Task 4.2 EEG: EEG measurements have been used in a driving context mainly with regard to the attentional state of the driver (Baulk, Reyner, Horne, 2001; Bergamasco, Benna, Covavich & Gilli, 1976; Horne & Baulk, 2004;), but there were also attempts to recognise driving-specific objects in virtual driving environment (Bayliss and Ballard, 2000). In order to measure the EEG we will exclusively use the driving simulator, because in a car electrical noise problems will make the recording more complicated. The rather fine signal structures which might be correlated to SVEs and SAEs would certainly be lost this way. We will proceed in two stages. (1) first we will simulate extreme situations (e.g. a looming collision) hoping that this will lead to measurable signals in the EEG, (2) while in the second stage we will analyse regular driving situations in the same way. Starting with averaging methods and using reverse correlation we should be able to detect signal structures correlated to SVEs and to the conventional driving SAEs by the end of the project. The complexity of this project part is such that only at the end of the project we will be able to use the found correlations for the above described learning. This will be done on the robot.
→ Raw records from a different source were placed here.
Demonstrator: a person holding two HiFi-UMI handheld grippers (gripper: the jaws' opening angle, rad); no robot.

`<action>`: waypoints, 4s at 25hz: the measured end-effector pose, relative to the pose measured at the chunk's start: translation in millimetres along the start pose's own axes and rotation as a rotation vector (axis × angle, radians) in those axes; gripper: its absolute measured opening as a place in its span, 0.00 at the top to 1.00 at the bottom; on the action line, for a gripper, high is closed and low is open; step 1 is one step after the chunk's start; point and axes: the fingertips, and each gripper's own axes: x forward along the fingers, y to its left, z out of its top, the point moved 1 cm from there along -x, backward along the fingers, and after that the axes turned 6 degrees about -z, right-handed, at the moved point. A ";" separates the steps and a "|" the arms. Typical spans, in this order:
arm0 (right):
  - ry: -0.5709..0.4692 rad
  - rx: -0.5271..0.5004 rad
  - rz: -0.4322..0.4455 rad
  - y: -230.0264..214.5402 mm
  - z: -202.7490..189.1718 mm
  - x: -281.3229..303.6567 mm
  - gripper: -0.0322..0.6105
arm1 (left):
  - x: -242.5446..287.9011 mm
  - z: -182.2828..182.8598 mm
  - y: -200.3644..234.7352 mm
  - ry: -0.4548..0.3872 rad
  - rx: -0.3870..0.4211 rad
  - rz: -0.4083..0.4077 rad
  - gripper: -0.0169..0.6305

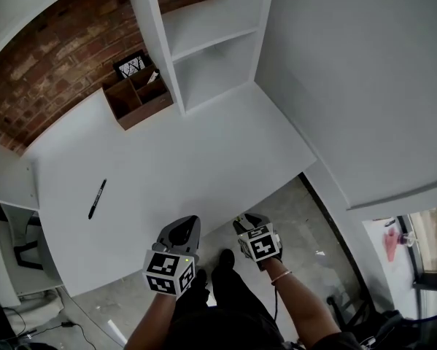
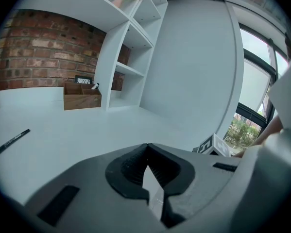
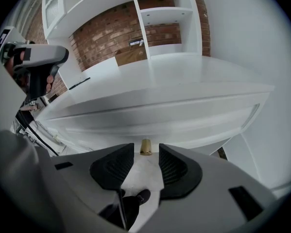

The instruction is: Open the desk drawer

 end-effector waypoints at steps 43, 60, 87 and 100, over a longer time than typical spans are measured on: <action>0.066 0.037 -0.159 4.7 -75.6 -36.5 0.84 | -35.1 -32.5 -11.8 0.038 0.023 -0.113 0.96; 0.054 0.068 -0.228 2.4 -129.6 -72.3 0.84 | -27.7 -52.0 -60.0 0.108 0.098 -0.234 0.96; -0.291 0.333 -0.334 33.6 -106.3 -174.9 0.94 | -71.7 -59.2 -86.1 0.066 0.127 -0.271 0.96; -0.561 0.287 -0.231 95.4 -35.4 -247.6 0.94 | -107.6 -59.5 -76.4 0.001 0.122 -0.229 0.96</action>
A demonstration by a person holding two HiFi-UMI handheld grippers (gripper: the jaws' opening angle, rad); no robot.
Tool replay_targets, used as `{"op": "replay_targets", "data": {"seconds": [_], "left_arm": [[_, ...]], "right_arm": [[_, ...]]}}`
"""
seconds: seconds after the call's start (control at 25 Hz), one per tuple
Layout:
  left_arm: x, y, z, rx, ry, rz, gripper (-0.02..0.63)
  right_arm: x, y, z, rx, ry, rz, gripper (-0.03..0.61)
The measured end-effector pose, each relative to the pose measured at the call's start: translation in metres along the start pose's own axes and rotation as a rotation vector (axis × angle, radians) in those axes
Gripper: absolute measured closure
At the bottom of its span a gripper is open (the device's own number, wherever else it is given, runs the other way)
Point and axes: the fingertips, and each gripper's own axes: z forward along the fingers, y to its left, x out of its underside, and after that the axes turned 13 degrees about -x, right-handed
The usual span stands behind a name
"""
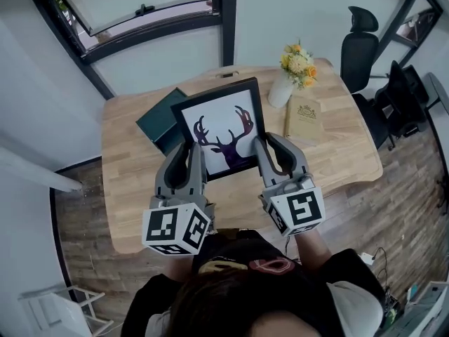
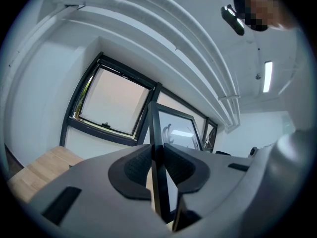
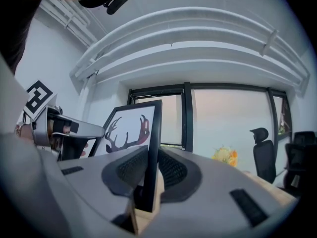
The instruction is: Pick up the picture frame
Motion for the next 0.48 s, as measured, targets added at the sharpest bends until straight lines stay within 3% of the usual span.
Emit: {"op": "replay_targets", "data": {"seconds": [0.48], "left_arm": [[-0.02, -0.002, -0.011, 0.004, -0.056, 0.023, 0.531]], "right_arm": [[-0.021, 0.007, -0.002, 0.004, -0.066, -0.053, 0.506]]}}
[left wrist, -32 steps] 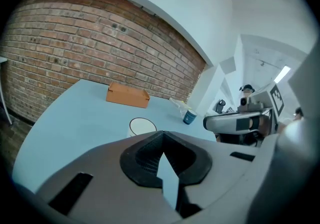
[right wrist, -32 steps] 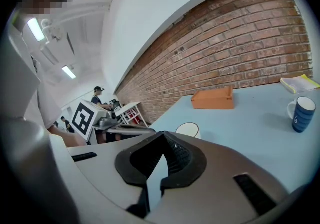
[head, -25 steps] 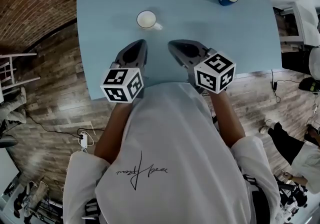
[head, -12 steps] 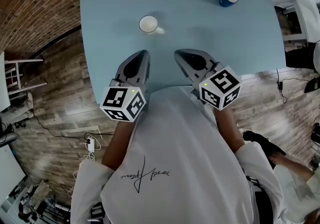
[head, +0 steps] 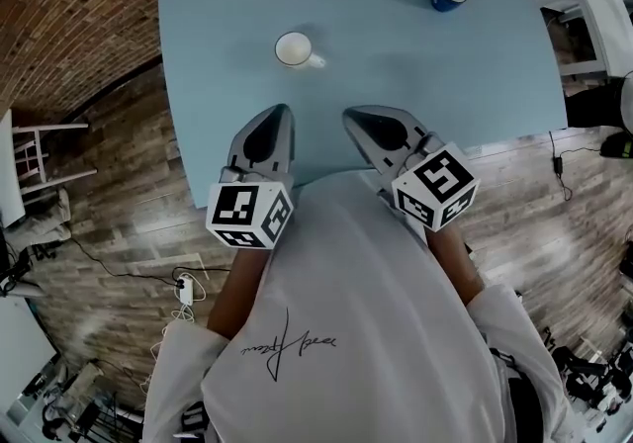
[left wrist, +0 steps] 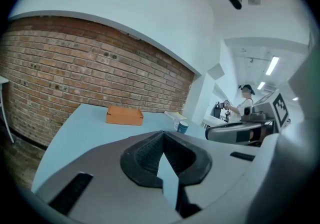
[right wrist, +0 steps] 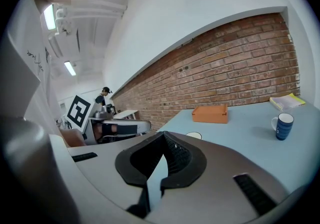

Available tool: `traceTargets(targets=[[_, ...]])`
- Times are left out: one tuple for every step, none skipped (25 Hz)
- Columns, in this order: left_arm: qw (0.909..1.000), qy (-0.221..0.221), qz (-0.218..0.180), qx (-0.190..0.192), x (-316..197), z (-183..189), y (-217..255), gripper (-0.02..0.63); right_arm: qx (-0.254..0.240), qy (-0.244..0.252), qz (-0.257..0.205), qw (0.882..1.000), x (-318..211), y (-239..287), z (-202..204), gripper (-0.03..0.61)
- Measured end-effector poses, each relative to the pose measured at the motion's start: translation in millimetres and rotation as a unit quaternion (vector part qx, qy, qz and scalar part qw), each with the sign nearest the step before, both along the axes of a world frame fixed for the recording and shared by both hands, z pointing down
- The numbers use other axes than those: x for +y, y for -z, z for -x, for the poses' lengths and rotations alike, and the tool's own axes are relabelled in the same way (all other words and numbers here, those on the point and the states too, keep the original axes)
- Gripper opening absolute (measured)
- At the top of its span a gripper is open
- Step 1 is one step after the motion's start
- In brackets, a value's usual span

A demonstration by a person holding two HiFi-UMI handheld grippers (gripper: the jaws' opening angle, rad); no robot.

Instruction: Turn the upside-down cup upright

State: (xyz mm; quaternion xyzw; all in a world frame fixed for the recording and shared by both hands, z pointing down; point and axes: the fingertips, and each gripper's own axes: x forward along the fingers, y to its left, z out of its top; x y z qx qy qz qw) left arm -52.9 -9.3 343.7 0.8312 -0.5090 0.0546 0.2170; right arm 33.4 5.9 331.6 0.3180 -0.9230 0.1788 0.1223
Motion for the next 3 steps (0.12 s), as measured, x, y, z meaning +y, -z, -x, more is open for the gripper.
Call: traceTargets(targets=[[1.0,-0.002,-0.002,0.004,1.4,-0.6,0.7,0.009,-0.003,0.0,0.0,1.0,1.0,1.0,0.4,0.02],[1.0,-0.005,-0.004,0.007,2.8,-1.2,1.5,0.009,-0.006,0.0,-0.001,1.0,1.9,2.0,0.7,0.02],[0.9999,-0.007,-0.007,0.011,4.2,-1.8,2.4,0.009,-0.009,0.0,-0.001,1.0,2.7,3.1,1.0,0.02]])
KRA 5: Warning and Action guidance by Means of an Embedded Joint System: This is a technical KRA and will only be described briefly. This KRA will combine the components of KRAs1-3 into a joint hardware-software system. This is required in order to transfer actions and warning and haptic signals derived from the predictive learning in KRA3 to the car and its driver. Bernstein Center in Goettingen (BCG) and University of Granada (UGR) have expertise in performing such integration. BCG has been involved in prototype development from R&D projects in conjunction with his former company ITL Ltd. which operates in this field at his former Scottish affiliation (Univ. of Stirling). UGR has, together with Hella, already performed such an implementation in the conjunction with ECOVISION's rear-view mirror warning system (Díaz et al, 2005).